#### ASSIGNMENT
What you give back must match the records below word for word.

[Source records]
----------------
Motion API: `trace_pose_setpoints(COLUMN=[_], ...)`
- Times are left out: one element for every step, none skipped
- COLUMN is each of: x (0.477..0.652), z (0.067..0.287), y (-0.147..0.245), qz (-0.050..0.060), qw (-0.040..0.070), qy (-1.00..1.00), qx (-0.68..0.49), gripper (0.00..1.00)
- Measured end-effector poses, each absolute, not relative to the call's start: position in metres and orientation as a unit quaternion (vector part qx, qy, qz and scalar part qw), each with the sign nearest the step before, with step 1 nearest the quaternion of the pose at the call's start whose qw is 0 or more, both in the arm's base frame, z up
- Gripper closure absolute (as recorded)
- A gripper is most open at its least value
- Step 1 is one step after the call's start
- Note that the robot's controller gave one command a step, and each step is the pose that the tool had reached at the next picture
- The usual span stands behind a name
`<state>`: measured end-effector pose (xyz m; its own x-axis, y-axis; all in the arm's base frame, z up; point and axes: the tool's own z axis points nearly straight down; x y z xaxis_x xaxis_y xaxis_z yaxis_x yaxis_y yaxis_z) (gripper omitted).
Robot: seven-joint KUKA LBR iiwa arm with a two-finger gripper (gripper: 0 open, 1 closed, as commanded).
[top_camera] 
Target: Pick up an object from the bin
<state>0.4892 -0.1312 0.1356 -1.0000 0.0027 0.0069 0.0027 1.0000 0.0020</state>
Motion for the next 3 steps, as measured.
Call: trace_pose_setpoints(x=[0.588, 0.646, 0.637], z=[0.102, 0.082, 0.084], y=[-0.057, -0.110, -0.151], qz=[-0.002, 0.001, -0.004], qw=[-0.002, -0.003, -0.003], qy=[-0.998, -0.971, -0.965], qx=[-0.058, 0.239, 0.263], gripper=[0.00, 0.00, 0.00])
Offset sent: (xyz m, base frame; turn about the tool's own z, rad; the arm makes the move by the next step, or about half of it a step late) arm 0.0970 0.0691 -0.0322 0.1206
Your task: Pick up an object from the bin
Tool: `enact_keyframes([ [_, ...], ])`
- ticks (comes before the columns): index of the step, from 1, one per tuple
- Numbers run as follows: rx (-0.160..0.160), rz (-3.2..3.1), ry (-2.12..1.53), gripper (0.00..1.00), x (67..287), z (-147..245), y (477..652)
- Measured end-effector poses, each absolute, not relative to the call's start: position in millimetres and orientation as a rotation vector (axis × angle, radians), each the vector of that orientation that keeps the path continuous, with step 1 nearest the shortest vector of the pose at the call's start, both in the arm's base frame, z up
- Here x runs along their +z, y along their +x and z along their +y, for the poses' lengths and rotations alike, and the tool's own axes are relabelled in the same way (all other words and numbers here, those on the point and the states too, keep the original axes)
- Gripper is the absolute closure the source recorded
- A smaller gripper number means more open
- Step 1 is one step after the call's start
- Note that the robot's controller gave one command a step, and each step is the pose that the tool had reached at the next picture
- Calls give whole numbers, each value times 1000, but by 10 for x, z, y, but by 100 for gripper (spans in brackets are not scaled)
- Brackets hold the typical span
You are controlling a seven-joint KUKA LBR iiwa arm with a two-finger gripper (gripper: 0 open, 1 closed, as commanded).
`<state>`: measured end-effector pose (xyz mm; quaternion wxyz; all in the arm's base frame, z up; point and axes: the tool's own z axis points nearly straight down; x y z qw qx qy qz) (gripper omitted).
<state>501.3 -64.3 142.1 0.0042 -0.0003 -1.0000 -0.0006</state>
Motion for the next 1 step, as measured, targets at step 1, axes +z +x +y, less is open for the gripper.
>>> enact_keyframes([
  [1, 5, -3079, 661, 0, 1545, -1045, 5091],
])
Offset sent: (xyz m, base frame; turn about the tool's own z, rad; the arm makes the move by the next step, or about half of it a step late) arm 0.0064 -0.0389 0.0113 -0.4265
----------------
#### ANSWER SPACE
Motion API: `trace_pose_setpoints(COLUMN=[_], ...)`
- Times are left out: one element for every step, none skipped
- COLUMN is each of: x (0.477..0.652), z (0.067..0.287), y (-0.147..0.245), qz (-0.050..0.060), qw (-0.040..0.070), qy (-1.00..1.00), qx (-0.68..0.49), gripper (0.00..1.00)
- Measured end-effector poses, each absolute, not relative to the call's start: position in metres and orientation as a unit quaternion (vector part qx, qy, qz and scalar part qw), each with the sign nearest the step before, with step 1 nearest the quaternion of the pose at the call's start whose qw is 0 or more, both in the arm's base frame, z up
- Gripper closure absolute (as recorded)
- A gripper is most open at its least value
- Step 1 is one step after the call's start
- Note that the robot's controller gave one command a step, and each step is the pose that the tool had reached at the next picture
- The usual span stands behind a name
`<state>`: measured end-effector pose (xyz m; its own x-axis, y-axis; all in the arm's base frame, z up; point and axes: the tool's own z axis points nearly straight down; x y z xaxis_x xaxis_y xaxis_z yaxis_x yaxis_y yaxis_z) (gripper omitted).
Robot: seven-joint KUKA LBR iiwa arm with a two-finger gripper (gripper: 0 open, 1 closed, as commanded).
[top_camera] 
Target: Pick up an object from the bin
<state>0.4892 -0.1312 0.1356 -1.0000 0.0027 0.0069 0.0027 1.0000 0.0020</state>
Motion for the next 3 steps, as measured.
Call: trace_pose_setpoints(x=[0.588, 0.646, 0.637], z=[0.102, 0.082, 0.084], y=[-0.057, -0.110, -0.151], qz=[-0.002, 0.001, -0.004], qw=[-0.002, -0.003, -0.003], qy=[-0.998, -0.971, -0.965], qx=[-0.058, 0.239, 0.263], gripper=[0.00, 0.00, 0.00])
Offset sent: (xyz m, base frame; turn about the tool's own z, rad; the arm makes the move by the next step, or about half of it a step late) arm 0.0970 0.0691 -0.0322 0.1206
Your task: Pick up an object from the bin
Tool: `enact_keyframes([ [_, ...], ])`
- ticks (comes before the columns): index of the step, from 1, one per tuple
- Numbers run as follows: rx (-0.160..0.160), rz (-3.2..3.1), ry (-2.12..1.53), gripper (0.00..1.00), x (67..287), z (-147..245), y (477..652)
- Measured end-effector poses, each absolute, not relative to the call's start: position in millimetres and orientation as a rotation vector (axis × angle, radians), each the vector of that orientation that keeps the path continuous, with step 1 nearest the shortest vector of the pose at the call's start, both in the arm's base frame, z up
- Here x runs along their +z, y along their +x and z along their +y, for the poses' lengths and rotations alike, and the tool's own axes are relabelled in the same way (all other words and numbers here, those on the point and the states too, keep the original axes)
- Gripper is the absolute closure the source recorded
- A smaller gripper number means more open
- Step 1 is one step after the call's start
- Note that the robot's controller gave one command a step, and each step is the pose that the tool had reached at the next picture
- Calls give whole numbers, each value times 1000, but by 10 for x, z, y, but by 100 for gripper (spans in brackets are not scaled)
- Brackets hold the typical span
You are controlling a seven-joint KUKA LBR iiwa arm with a two-finger gripper (gripper: 0 open, 1 closed, as commanded).
`<state>`: measured end-effector pose (xyz mm; quaternion wxyz; all in the arm's base frame, z up; point and axes: the tool's own z axis points nearly straight down; x y z qw qx qy qz) (gripper omitted).
<state>501.3 -64.3 142.1 0.0042 -0.0003 -1.0000 -0.0006</state>
Motion for the next 1 step, as measured, targets at step 1, axes +z +x +y, less is open for the gripper.
>>> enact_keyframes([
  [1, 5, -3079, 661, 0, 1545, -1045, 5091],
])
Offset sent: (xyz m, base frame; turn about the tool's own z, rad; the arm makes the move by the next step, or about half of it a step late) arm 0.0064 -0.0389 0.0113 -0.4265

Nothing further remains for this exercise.